COVID-19 is an infectious disease caused by severe acute respiratory syndrome coronavirus 2 (SARS-CoV-2). Apart from respiratory complications, acute cerebrovascular disease (CVD) has been observed in some patients with COVID-19. Li et al. showed that in 4.6% of patients with COVID-19 infection developed acute ischemic stroke and 0.5% of them had intracerebral hemorrhage. Also, COVID-19 with new onset of CVD were more likely to have cardiovascular risk factors, including hypertension, diabetes and medical history of CVD [7]. In our patient, the thrombangitic pathophysiology for COVID-19 may have precipitated hemorrhage from a paraventricular asymptomatic CCM.

In addition, patients with atypical presentations of COVID-19 may be unaware of their illness especially during the incubation period. Some patients diagnosed with COVID-19 have exhibited only neurological symptoms as the initial symptoms, such as headache, languidness, unstable walking, malaise, cerebral infarction, cerebral hemorrhage and other neurological signs. In a recent study, 36.4% of patients with COVID-19 had neurological manifestations: CNS (24.8%), peripheral nervous system (PNS) (8.9%), and skeletal muscle injury (10.7%). In patients with CNS manifestations, the most common reported symptoms were dizziness, headache, impaired consciousness, and acute cerebrovascular diseases. In patients with PNS symptoms, the most common reported symptoms was taste impairment associated with smell impairment [8]. More severe neurological complications of COVID-19 have also been recently reported, including acute hemorrhagic necrotising encephalopathy [9], ischemic stroke from large-vessel occlusion, acute transverse myelitis, Guillain-Barré syndrome [10], meningitis [11], reversible cranial nerve injuries (Miller-Fisher syndrome) [12], polyneuropathy, and cerebral vasculitis/endotheliitis [6]. The endotheliopathy due to direct endothelial infection with SARS-COV-2 and the indirect damage caused by lymphocytic infiltration play the predominant role in the development of COVID-19-associated coagulopathy as found in our pathologic specimen [13].

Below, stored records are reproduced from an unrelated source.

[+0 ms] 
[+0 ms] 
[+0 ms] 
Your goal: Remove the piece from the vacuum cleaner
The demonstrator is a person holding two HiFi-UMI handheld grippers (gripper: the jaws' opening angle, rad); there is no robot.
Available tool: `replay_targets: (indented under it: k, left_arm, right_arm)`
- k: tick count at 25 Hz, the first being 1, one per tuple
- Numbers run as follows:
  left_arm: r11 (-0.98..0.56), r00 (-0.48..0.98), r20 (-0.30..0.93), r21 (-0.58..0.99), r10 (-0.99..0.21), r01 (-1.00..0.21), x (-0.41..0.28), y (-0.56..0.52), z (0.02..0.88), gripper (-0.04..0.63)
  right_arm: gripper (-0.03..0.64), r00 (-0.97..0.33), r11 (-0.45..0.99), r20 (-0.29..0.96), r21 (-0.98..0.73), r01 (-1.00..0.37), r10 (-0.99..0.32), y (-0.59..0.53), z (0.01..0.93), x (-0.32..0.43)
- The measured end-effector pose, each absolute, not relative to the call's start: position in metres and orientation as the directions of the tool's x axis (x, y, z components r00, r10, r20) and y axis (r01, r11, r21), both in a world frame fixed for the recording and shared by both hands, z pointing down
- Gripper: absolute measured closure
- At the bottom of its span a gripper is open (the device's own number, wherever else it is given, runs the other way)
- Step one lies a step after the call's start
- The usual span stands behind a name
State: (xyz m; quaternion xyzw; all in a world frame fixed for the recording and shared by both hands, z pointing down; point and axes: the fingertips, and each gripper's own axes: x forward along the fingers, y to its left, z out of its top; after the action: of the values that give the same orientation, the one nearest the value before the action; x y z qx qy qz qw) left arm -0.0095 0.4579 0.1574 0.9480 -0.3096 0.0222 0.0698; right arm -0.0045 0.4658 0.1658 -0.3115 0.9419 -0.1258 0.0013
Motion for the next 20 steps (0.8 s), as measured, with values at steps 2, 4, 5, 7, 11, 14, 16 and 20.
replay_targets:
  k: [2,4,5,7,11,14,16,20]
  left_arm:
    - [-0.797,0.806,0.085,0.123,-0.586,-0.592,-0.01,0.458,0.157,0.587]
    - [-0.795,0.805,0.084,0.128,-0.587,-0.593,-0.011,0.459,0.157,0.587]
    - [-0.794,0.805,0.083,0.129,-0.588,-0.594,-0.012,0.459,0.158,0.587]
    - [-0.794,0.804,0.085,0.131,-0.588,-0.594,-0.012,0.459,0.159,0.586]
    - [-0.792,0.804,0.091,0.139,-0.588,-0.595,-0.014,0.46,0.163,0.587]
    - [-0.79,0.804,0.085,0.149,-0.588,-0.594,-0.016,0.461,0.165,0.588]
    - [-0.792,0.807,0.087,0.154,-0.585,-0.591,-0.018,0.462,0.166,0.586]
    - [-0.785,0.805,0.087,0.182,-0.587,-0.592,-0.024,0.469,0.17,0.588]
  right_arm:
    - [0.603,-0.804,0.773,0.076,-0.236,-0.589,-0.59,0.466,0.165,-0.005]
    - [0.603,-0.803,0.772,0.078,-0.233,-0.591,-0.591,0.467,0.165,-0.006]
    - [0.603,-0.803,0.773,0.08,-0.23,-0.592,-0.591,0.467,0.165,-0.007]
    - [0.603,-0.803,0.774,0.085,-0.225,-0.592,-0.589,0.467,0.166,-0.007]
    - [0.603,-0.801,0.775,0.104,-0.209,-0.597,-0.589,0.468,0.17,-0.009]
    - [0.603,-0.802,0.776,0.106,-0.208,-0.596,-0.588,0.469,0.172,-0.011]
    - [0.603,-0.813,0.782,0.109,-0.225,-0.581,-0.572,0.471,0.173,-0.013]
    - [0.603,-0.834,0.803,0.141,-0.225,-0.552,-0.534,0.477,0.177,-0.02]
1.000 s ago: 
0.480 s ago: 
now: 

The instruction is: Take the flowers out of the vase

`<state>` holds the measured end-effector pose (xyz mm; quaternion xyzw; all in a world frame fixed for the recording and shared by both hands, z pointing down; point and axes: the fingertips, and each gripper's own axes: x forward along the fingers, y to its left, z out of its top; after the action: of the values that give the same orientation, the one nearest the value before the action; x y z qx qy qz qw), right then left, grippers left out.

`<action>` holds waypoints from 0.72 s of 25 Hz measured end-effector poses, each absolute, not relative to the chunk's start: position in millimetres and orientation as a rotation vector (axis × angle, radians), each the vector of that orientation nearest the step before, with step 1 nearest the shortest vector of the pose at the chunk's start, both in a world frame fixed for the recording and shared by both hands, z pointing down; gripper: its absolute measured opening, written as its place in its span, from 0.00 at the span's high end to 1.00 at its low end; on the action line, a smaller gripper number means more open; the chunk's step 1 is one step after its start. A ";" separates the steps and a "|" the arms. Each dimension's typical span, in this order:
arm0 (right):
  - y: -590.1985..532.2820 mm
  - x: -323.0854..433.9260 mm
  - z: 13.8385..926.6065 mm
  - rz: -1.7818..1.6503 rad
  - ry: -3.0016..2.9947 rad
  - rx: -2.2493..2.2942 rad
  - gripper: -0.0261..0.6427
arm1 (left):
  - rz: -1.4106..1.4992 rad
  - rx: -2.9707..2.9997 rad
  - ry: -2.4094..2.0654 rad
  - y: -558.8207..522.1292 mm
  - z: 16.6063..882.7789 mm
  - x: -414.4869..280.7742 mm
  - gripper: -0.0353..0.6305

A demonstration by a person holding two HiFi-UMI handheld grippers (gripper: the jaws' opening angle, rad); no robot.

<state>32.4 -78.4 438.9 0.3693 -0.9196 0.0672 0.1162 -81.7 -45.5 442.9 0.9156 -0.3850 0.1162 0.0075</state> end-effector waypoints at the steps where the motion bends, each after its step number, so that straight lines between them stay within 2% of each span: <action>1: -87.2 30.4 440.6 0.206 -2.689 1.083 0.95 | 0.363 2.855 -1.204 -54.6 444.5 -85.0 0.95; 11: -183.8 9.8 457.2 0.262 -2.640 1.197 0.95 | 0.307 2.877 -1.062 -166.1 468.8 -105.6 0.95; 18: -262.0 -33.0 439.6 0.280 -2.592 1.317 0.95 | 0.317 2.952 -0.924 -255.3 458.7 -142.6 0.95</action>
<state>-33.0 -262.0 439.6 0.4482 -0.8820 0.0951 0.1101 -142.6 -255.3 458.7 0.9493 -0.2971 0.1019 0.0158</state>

Currently, there have been many cases of patients with COVID-19 complicated by cerebral hemorrhages such as our case [14]. Hence, the physiological relationship between COVID-19 and the incidence of cerebral hemorrhage is related to thrombangitis pathology [6], [13]. De novo obstructive (non-communicating) hydrocephalus developing during pregnancy is a rarely reported event. Etiology is diverse as infectious (bacterial, viral), CNS malformations, head traumas, tumours, and hemorrhage [15]. Based on these several lines of evidence, we hypothesise that COVID-19 may have precipitated ICH from CCM, followed by obstructive hydrocephalus in our patient.

Conclusions

COVID-19 may have precipitated ICH from CCM, followed by obstructive hydrocephalous, in our patient.

Human and animal rights

The authors declare that the work described has not involved experimentation on humans or animals.

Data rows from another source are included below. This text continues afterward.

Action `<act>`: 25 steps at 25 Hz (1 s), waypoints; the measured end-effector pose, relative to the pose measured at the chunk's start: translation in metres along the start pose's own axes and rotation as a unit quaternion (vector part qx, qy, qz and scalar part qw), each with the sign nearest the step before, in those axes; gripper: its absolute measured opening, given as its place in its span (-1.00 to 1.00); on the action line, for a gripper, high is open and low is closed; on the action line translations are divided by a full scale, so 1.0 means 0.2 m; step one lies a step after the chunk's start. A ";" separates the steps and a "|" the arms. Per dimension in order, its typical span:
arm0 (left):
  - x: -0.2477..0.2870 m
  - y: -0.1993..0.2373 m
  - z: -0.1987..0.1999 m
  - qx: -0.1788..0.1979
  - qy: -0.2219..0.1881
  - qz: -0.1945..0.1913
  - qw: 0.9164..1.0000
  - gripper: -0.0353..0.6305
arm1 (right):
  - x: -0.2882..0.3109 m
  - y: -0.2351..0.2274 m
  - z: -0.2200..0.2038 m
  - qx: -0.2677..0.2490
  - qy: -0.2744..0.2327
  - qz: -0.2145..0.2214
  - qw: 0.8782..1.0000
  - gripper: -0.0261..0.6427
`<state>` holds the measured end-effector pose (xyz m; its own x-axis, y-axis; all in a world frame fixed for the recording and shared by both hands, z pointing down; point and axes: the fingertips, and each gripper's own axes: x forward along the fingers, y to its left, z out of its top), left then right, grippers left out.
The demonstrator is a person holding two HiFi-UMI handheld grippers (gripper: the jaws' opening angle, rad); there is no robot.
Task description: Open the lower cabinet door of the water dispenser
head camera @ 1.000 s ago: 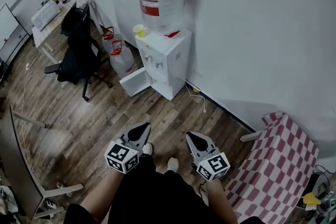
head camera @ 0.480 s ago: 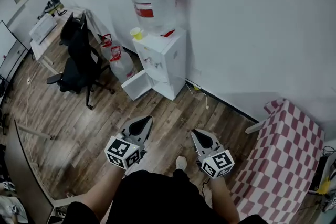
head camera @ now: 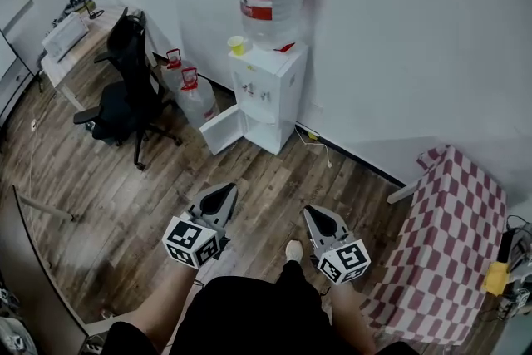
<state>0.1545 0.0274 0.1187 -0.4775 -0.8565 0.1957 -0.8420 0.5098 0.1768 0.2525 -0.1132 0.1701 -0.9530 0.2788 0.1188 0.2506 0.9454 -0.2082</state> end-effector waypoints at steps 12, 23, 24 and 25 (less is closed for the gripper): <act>-0.93 0.32 -0.36 -0.033 -0.008 0.034 0.999 -0.85 | -0.18 0.67 -0.16 -0.033 0.037 -0.065 0.997 -0.85; -1.10 0.25 -0.34 -0.035 -0.027 0.034 0.998 -0.85 | -0.30 0.91 -0.08 -0.048 0.023 -0.044 0.998 -0.85; -1.10 0.24 -0.32 -0.032 -0.033 0.039 0.998 -0.85 | -0.30 0.93 -0.07 -0.051 0.023 -0.034 0.998 -0.85; -1.10 0.23 -0.29 -0.031 -0.040 0.046 0.998 -0.85 | -0.30 0.95 -0.06 -0.054 0.022 -0.025 0.998 -0.85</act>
<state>0.2362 0.2436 0.1390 -0.5721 -0.8087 0.1368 -0.7781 0.5879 0.2212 0.3596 0.0521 0.1355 -0.9568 0.2360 0.1700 0.2223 0.9703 -0.0957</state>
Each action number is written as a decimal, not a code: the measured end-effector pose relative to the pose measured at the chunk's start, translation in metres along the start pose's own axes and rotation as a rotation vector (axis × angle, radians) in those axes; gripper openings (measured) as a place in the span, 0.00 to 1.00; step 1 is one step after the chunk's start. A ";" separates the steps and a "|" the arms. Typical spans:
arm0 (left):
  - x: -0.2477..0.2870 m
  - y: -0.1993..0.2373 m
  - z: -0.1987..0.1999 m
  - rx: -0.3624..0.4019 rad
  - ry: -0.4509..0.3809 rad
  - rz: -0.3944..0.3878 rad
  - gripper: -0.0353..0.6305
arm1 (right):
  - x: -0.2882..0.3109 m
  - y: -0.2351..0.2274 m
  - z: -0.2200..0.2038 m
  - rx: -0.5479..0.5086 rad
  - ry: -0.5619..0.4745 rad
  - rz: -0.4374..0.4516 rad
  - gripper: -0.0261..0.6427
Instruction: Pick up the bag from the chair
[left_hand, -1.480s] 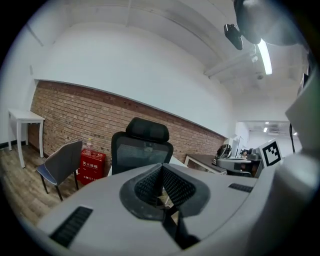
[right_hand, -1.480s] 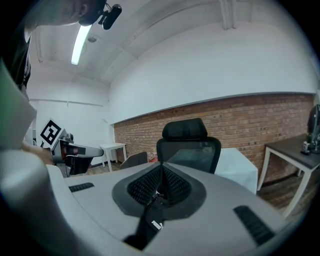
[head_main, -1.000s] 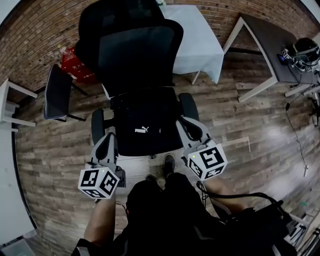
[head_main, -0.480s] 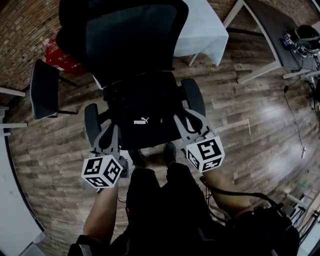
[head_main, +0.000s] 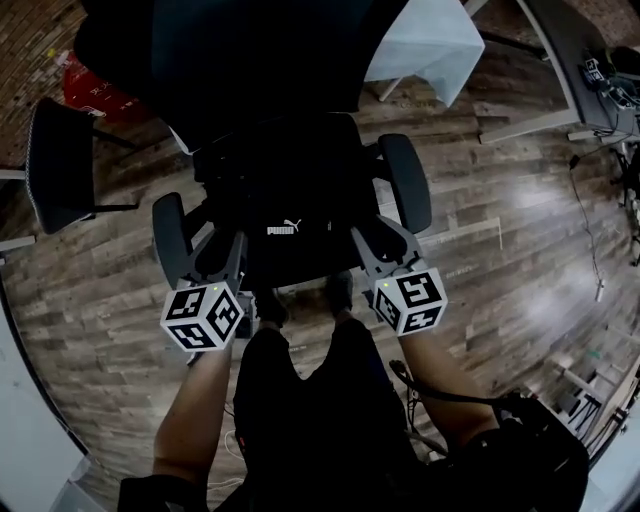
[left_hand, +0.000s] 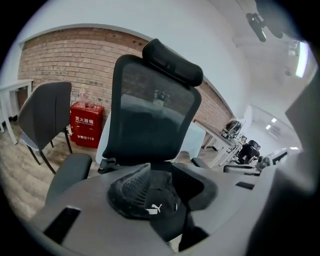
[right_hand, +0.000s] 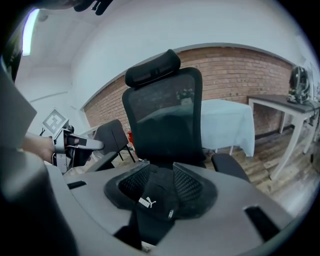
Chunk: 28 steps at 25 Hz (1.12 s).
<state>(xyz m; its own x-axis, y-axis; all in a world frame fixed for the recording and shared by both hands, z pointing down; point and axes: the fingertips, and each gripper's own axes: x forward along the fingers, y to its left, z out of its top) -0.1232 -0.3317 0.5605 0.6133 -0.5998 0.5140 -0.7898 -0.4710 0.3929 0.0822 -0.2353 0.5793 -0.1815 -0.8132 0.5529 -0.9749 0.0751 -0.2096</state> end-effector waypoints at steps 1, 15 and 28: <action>0.006 0.006 -0.008 -0.015 0.011 0.007 0.26 | 0.006 -0.002 -0.009 0.013 0.010 0.002 0.27; 0.072 0.081 -0.106 -0.146 0.125 0.125 0.45 | 0.079 -0.048 -0.117 0.191 0.141 -0.038 0.39; 0.114 0.133 -0.170 -0.220 0.194 0.206 0.57 | 0.130 -0.072 -0.196 0.416 0.219 -0.052 0.53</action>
<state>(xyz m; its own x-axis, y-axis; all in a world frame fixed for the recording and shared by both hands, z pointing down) -0.1598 -0.3530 0.8007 0.4452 -0.5238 0.7263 -0.8921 -0.1894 0.4102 0.1034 -0.2329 0.8245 -0.2004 -0.6657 0.7188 -0.8571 -0.2363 -0.4578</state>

Informed consent and patient details

The authors declare that this report does not contain any personal information that could lead to the identification of the patient(s) and/or volunteers.

Disclosure of interest

The authors declare that they have no competing interest.

Funding

This research did not receive any specific grant from funding agencies in the public, commercial, or not-for-profit sectors.

Author contributions

All authors attest that they meet the current International Committee of Medical Journal Editors (ICMJE) criteria for Authorship.